As escolas municipais e estaduais atendem jovens de periferia, portanto atende um grupo considerável de jovens em situação de vulnerabilidade social. A letalidade do vírus aumenta na proporção da vulnerabilidade social. Quanto mais pobre, mais subnutrido, menor é a imunidade natural dos corpos, que estão mais vulneráveis a doenças. É importante lembrar que a primeira vítima fatal da Covid-19 no Rio de Janeiro em março de 2020 foi uma empregada doméstica. É importante lembrar que são os pobres os que mais morrem por falta de oxigênio em Manaus. A Covid-19 se vale da diferença de classe. Foi trazido pelos ricos ou pessoas que pelo menos podem viajar de um país para outro, mas afeta e atinge mais as pessoas pobres e vulneráveis. Como defender volta às aulas, sabendo que justamente os mais vulneráveis à doença serão diretamente submetidos a maior risco de contágio? Vamos assumir o risco de um aumento de mortes, em meio a uma situação que beira ao colapso?
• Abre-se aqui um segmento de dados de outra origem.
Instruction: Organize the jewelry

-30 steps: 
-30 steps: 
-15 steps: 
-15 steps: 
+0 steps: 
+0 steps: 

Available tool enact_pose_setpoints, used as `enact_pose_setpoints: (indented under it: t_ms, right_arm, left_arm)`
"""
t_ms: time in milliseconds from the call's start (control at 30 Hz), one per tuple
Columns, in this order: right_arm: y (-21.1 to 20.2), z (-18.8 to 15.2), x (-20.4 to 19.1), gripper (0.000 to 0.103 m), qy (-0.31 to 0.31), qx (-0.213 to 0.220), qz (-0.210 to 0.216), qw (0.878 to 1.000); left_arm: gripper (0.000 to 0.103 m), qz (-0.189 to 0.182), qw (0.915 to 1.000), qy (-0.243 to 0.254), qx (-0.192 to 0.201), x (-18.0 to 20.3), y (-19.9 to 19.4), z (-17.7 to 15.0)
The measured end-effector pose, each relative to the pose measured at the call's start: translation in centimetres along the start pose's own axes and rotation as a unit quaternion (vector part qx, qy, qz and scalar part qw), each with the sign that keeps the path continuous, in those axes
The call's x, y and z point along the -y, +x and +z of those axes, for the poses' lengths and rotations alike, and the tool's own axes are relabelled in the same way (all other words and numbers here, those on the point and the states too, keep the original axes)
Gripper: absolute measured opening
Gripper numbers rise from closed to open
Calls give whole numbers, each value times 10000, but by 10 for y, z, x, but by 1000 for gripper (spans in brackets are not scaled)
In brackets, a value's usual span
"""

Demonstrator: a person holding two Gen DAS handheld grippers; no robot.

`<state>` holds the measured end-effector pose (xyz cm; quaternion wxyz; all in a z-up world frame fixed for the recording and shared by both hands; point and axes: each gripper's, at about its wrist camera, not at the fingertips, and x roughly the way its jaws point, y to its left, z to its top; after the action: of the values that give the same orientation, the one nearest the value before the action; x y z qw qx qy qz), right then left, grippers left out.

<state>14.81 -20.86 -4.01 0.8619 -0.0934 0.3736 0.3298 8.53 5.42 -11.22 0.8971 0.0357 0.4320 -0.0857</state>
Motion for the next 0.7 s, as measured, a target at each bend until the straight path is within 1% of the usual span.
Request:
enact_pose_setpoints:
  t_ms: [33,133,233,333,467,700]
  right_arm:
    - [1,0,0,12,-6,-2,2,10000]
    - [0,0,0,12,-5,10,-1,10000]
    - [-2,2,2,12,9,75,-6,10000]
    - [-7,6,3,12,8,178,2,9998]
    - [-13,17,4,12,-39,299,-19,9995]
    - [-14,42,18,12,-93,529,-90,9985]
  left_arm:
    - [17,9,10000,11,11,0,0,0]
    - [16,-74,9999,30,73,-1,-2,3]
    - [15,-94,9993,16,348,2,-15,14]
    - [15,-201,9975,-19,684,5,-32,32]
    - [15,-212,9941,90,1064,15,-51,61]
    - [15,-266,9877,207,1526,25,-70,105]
Nenhum educador negaria a existência de prejuízos de um ano sem aula presencial. São muitos e duradouros. Mas parece que os advogados da volta às aulas esqueceram que esse não é um problema do Brasil, e sim do mundo. Mesmo nações mais responsáveis no combate a pandemia, não estão com aulas presenciais “normais”. Estão em fase de testes, intercalando breves períodos de retorno com retomada da quarentena. Ademais, os prejuízos advindos das escolas fechadas não são maiores do que os riscos que a abertura acarreta. Estamos numa situação análoga a guerra, e o “inimigo” que enfrentamos é invisível, e se alastra em grandes aglomerações, com o governo dos mais irresponsáveis do mundo na gestão da pandemia. Vamos permitir que o vírus circule livremente para matar quem quiser?

Enquanto os governos hipocritamente consideram ser grave as escolas estarem fechadas há um ano, porque não se revoltam com a ausência de um plano nacional de vacinação? Por que não se revoltam com a suspensão do auxílio emergencial? Já que os governos silenciam diante dessas duas prioridades humanitárias, devem ser os movimentos a erguer sua voz para falar em defesa da vida. Vacinação já, para toda a população. Por que isso não está acontecendo? É preciso bater nessas teclas, cobrar dos governos que querem se diferenciar de Bolsonaro, com interesses eleitoreiros de olho em 2022, seu compromisso com a vida. Que não se cumpre abrindo escola, mas defendendo a vida, por meio de vacinação das pessoas e planos estaduais e municipais de auxílio emergencial para os milhões que passam dificuldade.

A reabertura das escolas é só mais um passo em direção a imposição de um “novo normal” onde a morte em massa foi naturalizada pelos governos da ordem. Precisamos ser capazes de nos revoltar contra isso, mesmo que seja para no futuro, produzir esperança.

A tarefa de nossa geração é a que Vitor Ramil lindamente descreveu como semeadura. Precisamos semear nos corações frutos e sonhos, para um dia acabar com essa escuridão que se abate sobre o país e o mundo. Preparar um novo tempo onde a paz e a fartura brotem das mãos da gente que trabalha. Jessé Souza sempre insiste que se quisermos vencer quem está no poder, temos que pensar diferente deles. Pensar diferente, hoje, é defender a vida, a alimentação de nossa gente. É não negociar com governo que quer a morte da nossa gente.